Zhou Xionghui, Liu Juan
School of computer, Wuhan University, Wuhan, China.
PLoS One. 2014 Mar 17;9(3):e92023. doi: 10.1371/journal.pone.0092023. eCollection 2014.
Although many methods have been proposed to reconstruct gene regulatory network, most of them, when applied in the sample-based data, can not reveal the gene regulatory relations underlying the phenotypic change (e.g. normal versus cancer). In this paper, we adopt phenotype as a variable when constructing the gene regulatory network, while former researches either neglected it or only used it to select the differentially expressed genes as the inputs to construct the gene regulatory network. To be specific, we integrate phenotype information with gene expression data to identify the gene dependency pairs by using the method of conditional mutual information. A gene dependency pair (A,B) means that the influence of gene A on the phenotype depends on gene B. All identified gene dependency pairs constitute a directed network underlying the phenotype, namely gene dependency network. By this way, we have constructed gene dependency network of breast cancer from gene expression data along with two different phenotype states (metastasis and non-metastasis). Moreover, we have found the network scale free, indicating that its hub genes with high out-degrees may play critical roles in the network. After functional investigation, these hub genes are found to be biologically significant and specially related to breast cancer, which suggests that our gene dependency network is meaningful. The validity has also been justified by literature investigation. From the network, we have selected 43 discriminative hubs as signature to build the classification model for distinguishing the distant metastasis risks of breast cancer patients, and the result outperforms those classification models with published signatures. In conclusion, we have proposed a promising way to construct the gene regulatory network by using sample-based data, which has been shown to be effective and accurate in uncovering the hidden mechanism of the biological process and identifying the gene signature for phenotypic change.
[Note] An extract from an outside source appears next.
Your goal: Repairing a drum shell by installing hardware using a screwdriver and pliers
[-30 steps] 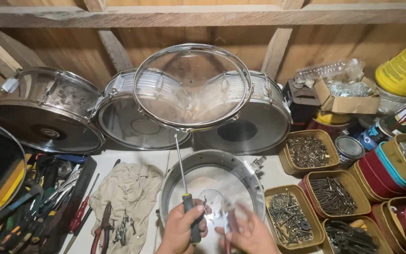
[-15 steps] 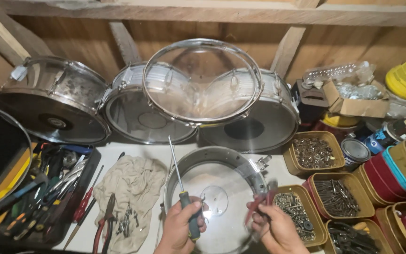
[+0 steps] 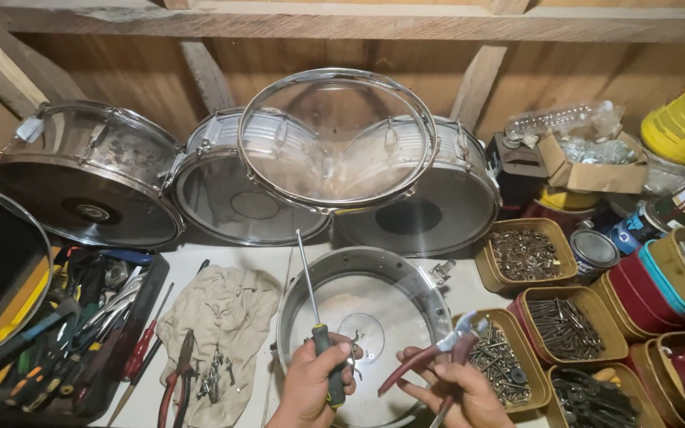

虽然已经提出了许多方法来重建基因调控网络,但其中大多数方法应用于基于样本的数据时,无法揭示表型变化(如正常与癌症)背后的基因调控关系。在本文中,我们在构建基因调控网络时将表型作为一个变量,而以往的研究要么忽略了它,要么仅将其用于选择差异表达基因作为构建基因调控网络的输入。具体而言,我们通过条件互信息方法将表型信息与基因表达数据相结合,以识别基因依赖对。基因依赖对(A,B)意味着基因A对表型的影响取决于基因B。所有识别出的基因依赖对构成了表型背后的一个有向网络,即基因依赖网络。通过这种方式,我们从基因表达数据以及两种不同的表型状态(转移和非转移)构建了乳腺癌的基因依赖网络。此外,我们发现该网络具有无标度性,这表明其出度高的枢纽基因可能在网络中发挥关键作用。经过功能研究,发现这些枢纽基因具有生物学意义且与乳腺癌特别相关,这表明我们的基因依赖网络是有意义的。文献研究也证明了其有效性。我们从该网络中选择了43个具有区分性的枢纽基因作为特征来构建区分乳腺癌患者远处转移风险的分类模型,其结果优于那些使用已发表特征的分类模型。总之,我们提出了一种利用基于样本的数据构建基因调控网络的有前景的方法,该方法在揭示生物过程的隐藏机制和识别表型变化的基因特征方面已被证明是有效且准确的。